**What to work on:**
Stop after the line containing "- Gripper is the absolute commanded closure"; retype every line of the data before it exactly, starting from the first.

**Data supplied:**
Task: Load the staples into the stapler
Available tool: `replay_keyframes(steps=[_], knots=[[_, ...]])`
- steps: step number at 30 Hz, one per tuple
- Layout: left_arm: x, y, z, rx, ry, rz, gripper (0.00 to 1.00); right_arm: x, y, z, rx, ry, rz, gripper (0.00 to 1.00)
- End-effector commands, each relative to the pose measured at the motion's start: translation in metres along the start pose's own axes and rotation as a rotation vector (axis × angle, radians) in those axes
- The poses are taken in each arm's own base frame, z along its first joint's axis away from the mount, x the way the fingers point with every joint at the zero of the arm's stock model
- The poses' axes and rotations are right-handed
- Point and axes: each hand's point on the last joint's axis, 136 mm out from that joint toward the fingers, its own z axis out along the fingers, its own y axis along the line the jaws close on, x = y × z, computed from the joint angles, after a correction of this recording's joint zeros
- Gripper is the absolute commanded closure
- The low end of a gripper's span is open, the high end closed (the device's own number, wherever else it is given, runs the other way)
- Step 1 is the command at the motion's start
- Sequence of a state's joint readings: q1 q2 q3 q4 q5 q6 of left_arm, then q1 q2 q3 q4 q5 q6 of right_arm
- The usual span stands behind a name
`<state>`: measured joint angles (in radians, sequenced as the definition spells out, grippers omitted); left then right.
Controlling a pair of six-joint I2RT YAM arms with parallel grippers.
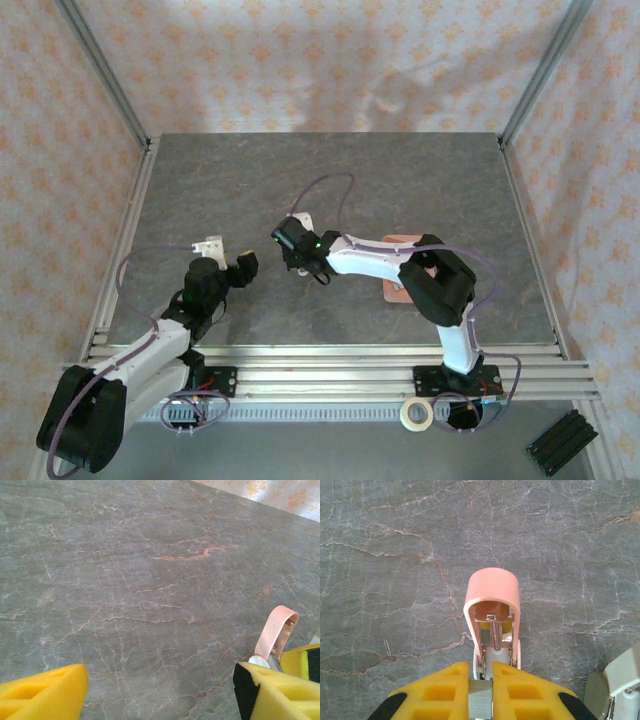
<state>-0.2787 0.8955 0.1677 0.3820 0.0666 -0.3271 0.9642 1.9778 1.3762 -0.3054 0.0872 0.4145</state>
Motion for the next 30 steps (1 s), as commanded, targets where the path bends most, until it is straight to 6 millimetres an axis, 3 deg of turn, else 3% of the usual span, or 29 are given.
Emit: replay_keyframes(steps=[1, 23, 30], knots=[[-0.005, 0.006, -0.002, -0.028, -0.023, 0.018, 0.23, 0.005, -0.005, 0.005, 0.036, -0.003, -0.005, 0.85], [-0.005, 0.006, -0.003, -0.028, -0.023, 0.027, 0.23, 0.016, -0.012, 0.012, 0.062, 0.019, -0.007, 0.85], [-0.005, 0.006, -0.004, -0.028, -0.023, 0.027, 0.23, 0.007, -0.012, 0.003, 0.058, -0.01, -0.006, 0.85]])
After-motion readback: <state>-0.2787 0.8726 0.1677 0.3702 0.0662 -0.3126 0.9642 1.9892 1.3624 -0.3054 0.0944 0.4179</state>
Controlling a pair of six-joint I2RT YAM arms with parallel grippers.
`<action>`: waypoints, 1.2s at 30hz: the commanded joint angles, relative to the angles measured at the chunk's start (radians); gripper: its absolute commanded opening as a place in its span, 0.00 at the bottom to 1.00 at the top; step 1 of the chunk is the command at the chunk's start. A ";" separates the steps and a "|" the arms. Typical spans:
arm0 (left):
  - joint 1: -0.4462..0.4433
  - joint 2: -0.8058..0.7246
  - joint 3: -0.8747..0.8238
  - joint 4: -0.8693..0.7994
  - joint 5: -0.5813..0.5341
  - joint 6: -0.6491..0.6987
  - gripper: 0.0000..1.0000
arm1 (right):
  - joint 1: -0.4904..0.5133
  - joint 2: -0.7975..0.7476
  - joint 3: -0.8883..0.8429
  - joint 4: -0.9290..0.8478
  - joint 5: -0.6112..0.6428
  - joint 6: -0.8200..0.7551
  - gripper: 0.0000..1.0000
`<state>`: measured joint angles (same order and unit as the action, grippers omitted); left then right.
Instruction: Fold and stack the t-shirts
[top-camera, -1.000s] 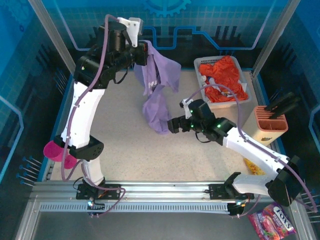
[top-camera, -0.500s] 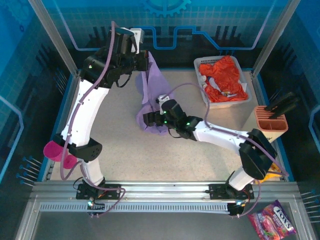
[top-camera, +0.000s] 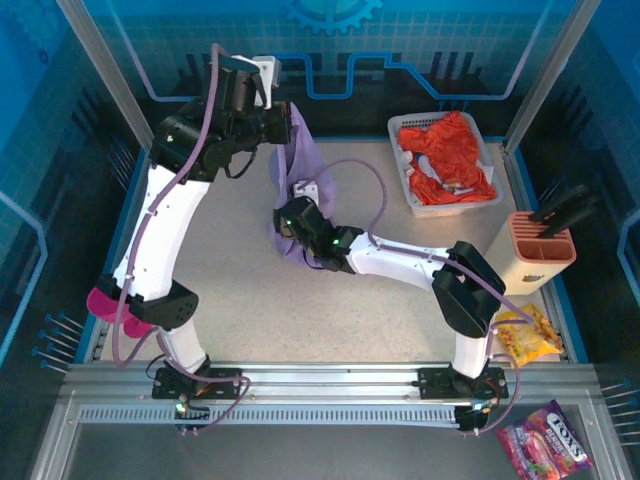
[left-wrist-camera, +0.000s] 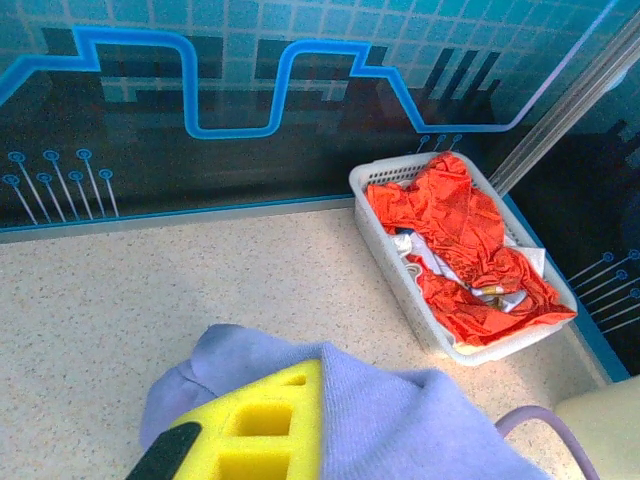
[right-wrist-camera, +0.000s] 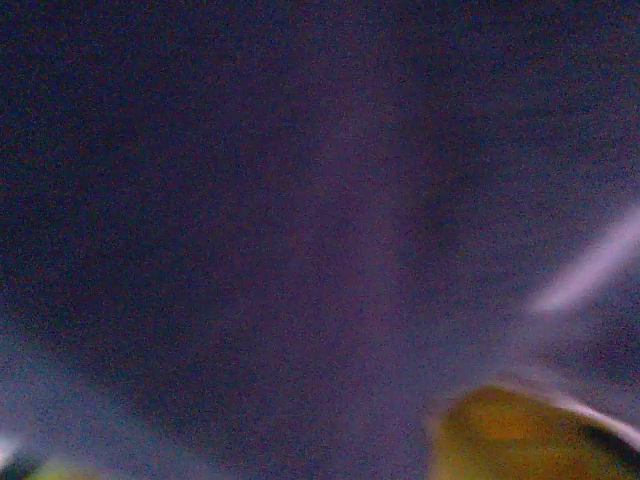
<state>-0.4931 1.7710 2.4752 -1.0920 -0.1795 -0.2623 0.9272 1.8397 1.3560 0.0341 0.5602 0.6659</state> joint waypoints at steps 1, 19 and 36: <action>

**Task solution:**
Task: Load the staples into the stapler
Available tool: `replay_keyframes(steps=[_], knots=[[_, ...]])`
- steps: step number at 30 Hz, one per tuple
- Layout: left_arm: x, y, z, rx, ry, rz, gripper (0.00 to 1.00); right_arm: x, y, z, rx, ry, rz, gripper (0.00 to 1.00)
- End-effector commands, each relative to the pose measured at the motion's start: translation in metres along the start pose's own axes and rotation as a rotation vector (axis × angle, radians) in those axes
- The poses are taken in each arm's own base frame, z along its first joint's axis away from the mount, x the way the fingers point with every joint at the zero of the arm's stock model
- The poses' axes and rotations are right-handed
- Point and axes: each hand's point on the last joint's axis, 136 mm out from that joint toward the fingers, its own z axis out along the fingers, its own y axis along the line the jaws close on, x = y × z, computed from the joint angles, after a correction of this recording's joint zeros
- Gripper is the absolute commanded closure

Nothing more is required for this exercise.